After the publication of Culture and Practical Reason in 1976, his focus shifted to the relation between history and anthropology, and the way different cultures understand and make history. Of central concern in this work is the problem of historical transformation, which structuralist approaches could not adequately account for. Sahlins developed the concept of the "structure of the conjuncture" to grapple with the problem of appearance and agency, in other words that societies were shaped by the complex conjuncture of a variety of forces, or structures. Earlier evolutionary models, by contrast, claimed that culture arose as an adaptation to the natural environment. Crucially, in Sahlins's formulation, individuals have the organization to make history. Sometimes their position lets them power to direct or determine to direct or determine by placing them at the top of a political hierarchy. At other times, the structure of the conjuncture, a potent or fortuitous mixture of forces, gives people to transform history. This element of chance and contingency makes a science of these conjunctures impossible, though comparative study can enable some generalizations. Historical Metaphors and Mythical Realities 1981, Islands of History 1985, Anahulu 1992, and Apologies to Thucydides 2004 contain his main contributions to historical anthropology.

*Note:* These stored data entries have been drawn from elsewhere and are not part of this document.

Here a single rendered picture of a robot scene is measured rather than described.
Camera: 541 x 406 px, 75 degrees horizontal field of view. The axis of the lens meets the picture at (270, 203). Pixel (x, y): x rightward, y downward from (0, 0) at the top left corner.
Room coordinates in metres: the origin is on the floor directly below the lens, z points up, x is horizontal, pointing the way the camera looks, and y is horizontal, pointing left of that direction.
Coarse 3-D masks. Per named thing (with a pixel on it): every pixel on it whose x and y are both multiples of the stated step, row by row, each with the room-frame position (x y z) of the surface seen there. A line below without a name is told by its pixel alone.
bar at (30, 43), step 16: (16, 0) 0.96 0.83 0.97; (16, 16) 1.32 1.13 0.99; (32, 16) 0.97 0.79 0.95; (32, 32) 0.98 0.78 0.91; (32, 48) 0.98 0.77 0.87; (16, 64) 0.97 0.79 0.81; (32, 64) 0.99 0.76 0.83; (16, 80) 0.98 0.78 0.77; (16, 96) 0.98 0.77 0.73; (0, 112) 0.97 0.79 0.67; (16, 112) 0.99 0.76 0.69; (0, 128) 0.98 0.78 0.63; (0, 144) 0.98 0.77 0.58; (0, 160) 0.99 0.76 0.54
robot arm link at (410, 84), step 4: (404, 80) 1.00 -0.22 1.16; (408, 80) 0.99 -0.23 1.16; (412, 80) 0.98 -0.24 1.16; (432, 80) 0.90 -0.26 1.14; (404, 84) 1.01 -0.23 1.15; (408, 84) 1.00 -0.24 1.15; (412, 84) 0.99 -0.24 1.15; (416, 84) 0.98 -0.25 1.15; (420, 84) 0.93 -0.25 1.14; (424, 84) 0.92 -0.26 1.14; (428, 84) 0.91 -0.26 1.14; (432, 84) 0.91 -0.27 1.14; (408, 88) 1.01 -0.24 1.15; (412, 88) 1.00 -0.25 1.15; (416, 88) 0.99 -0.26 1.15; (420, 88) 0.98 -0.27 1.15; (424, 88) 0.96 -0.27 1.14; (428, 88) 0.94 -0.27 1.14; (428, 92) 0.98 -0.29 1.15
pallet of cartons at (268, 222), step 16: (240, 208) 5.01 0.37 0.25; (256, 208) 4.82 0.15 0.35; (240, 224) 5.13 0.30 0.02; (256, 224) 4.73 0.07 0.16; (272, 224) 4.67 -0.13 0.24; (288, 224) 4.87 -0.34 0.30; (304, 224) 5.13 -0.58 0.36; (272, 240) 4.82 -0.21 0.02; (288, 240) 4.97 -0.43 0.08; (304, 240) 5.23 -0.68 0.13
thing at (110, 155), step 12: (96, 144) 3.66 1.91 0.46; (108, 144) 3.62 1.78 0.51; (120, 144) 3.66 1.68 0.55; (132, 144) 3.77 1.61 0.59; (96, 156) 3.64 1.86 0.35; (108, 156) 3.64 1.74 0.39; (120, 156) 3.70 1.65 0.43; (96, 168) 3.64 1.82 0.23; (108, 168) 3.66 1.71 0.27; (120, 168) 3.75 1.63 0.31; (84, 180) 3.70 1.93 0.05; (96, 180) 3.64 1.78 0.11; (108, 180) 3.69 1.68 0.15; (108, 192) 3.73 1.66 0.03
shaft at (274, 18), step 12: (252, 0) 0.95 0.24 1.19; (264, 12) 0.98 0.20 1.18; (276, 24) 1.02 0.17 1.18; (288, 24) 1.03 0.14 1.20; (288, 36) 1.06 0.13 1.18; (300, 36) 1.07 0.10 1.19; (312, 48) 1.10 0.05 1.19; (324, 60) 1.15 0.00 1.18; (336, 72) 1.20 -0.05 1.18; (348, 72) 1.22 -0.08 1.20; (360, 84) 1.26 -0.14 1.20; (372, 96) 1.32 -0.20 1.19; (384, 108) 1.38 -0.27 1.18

Islands of History sparked a notable debate with Gananath Obeyesekere over the details of Captain James Cook's death in the Hawaiian Islands in 1779. At the heart of the debate was how to understand the rationality of indigenous people. Obeyesekere insisted that indigenous people thought in essentially the same way as Westerners and was concerned that any parameter otherwise would paint them as "irrational" and "uncivilized". In contrast Sahlins argued that used to refer to every one of two or more people or things culture may have different types of rationality that make sense of the world by focusing on different patterns and explain them within specific cultural narratives, and that assuming that any cultures lead to a single rational concepts is a form of eurocentrism.

Over the years, Sahlins took goal at various forms of economic determinism planned above and also biological determinism, or the theory that human culture is a by-product of biological processes. His major critique of sociobiology is contained in The usage and Abuse of Biology. His 2013 book, What Kinship Is—And Is Not picks up some of these threads to show how kinship organizes sexuality and human reproduction rather than the other way around. In other words, biology does not determine kinship. Rather, the experience of "mutuality of being" that we call kinship is a cultural phenomenon.